SHEFFIELD: Yeah, there were some echoes of that, of that moment in the 2016, Republican National Convention–

MAXWELL: Sure.

SHEFFIELD: –with Donald Trump, where there were just a lot of Republicans who didn’t want him, people were claiming they were going to try to stage a walkout strategy.

MAXWELL: Sure, and you know, it’s a really important point, because it’s always important to remember that nominees, especially in contested years are rarely unanimous. So when we talk about this strategy, we sometimes say, while the Republicans all decided to go play up the anti-civil rights thing, actually a fraction of the Republican Party that were pushing for a nominee for a lot of different reasons, and some strategists thought Goldwater’s vote against the 1964 Civil Rights Act, could maybe win them over some voters in the south and break the Democratic stronghold there, the electoral map. That does not mean that everyone that supported Goldwater in the Republican Party, were supporting him for that same reason. Does that make sense? So it’s like, it’s always important to me to remember, it’s easy for us to see it in hindsight. But on the ground Goldwater meant different things to different people. And there were conservatives, conservatism didn’t equal just anti-civil rights, right, in any way, shape, or form.

SHEFFIELD: Yeah.

MAXWELL: And I never want to make it sound like that. Because it don’t that don’t think that to be true.
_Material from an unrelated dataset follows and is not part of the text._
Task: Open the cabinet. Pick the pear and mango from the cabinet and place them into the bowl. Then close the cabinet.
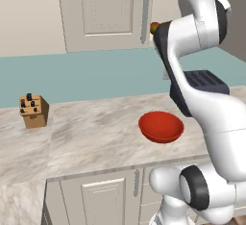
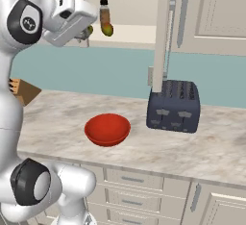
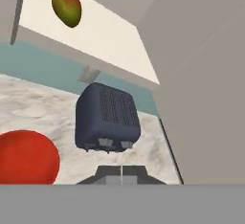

SHEFFIELD: Yeah. So I mean, and even before, though, that Goldwater had secured the nomination, there were a few different Republican consultants and conservative election advisors who were talking about this idea that, that there are votes to be had among white Southerners. And, and they had written some books about that and white papers. Did you want to talk briefly about just some of those people like Kevin Phillips or–

MAXWELL: Yeah, absolutely. Well, Kevin Phillips writes after Goldwater’s campaign, the most famous book kind of “The Emerging Republican Majority.” Now, this seems so common-sense to us in 2021. But you have to recognize what a bloc the South had been for the Democratic Party. I mean, Republicans had such a narrow path to electoral victory, they did not have, well, we might flip Georgia or North Carolina or Texas, it was just Democrat, right?

And so it really limited your your, your your choices when you’re putting together an electoral strategy. So what happens is when the National Democratic party starts kind of embracing this more pro-civil rights stance, there are strategists, one of the other famous ones is Lee Atwater, who realizes the South is ripe for some two-party competition because there was enough disaffected people.

And he also knew, and this is very important, that they did not have a two-party infrastructure in most places in the South. And that building from the bottom up, was going to be really difficult. If they could get Southerners to at least split ticket and vote for a Republican conservative presidential candidate, even if they did not have a strong robust Republican Party, they could launch having a–growing a Republican Party in the cell. Tried to–they tried to get Southerners to say, look, you have no choice in this one. Goldwater’s the only one that voted against the Civil Rights Act that’s running. If you vote for, you know, Lyndon Johnson, you will get the Voting Rights Act of 1965. You will enfranchise you know, African Americans in pockets of the south for for whom, and for many white leaders that was very threatening based on the numbers, right, so they really tried to sound like it was a one off. They were building something.

SHEFFIELD: Yeah.

MAXWELL: So Lee Atwater, that strategy he really pushed. And he’s going to train a whole bunch of people. Strom Thurmond, just so you know, Lee Atwater worked in South Carolina politics and Strom Thurmond was the first Southern politician in 1964. He immediately switched parties. So not just supported Goldwater and stumped for him, which he did, but switched his official label from Democrat to Republican. That’s how definitive and influential that kind of South Carolina contingency of all of this was.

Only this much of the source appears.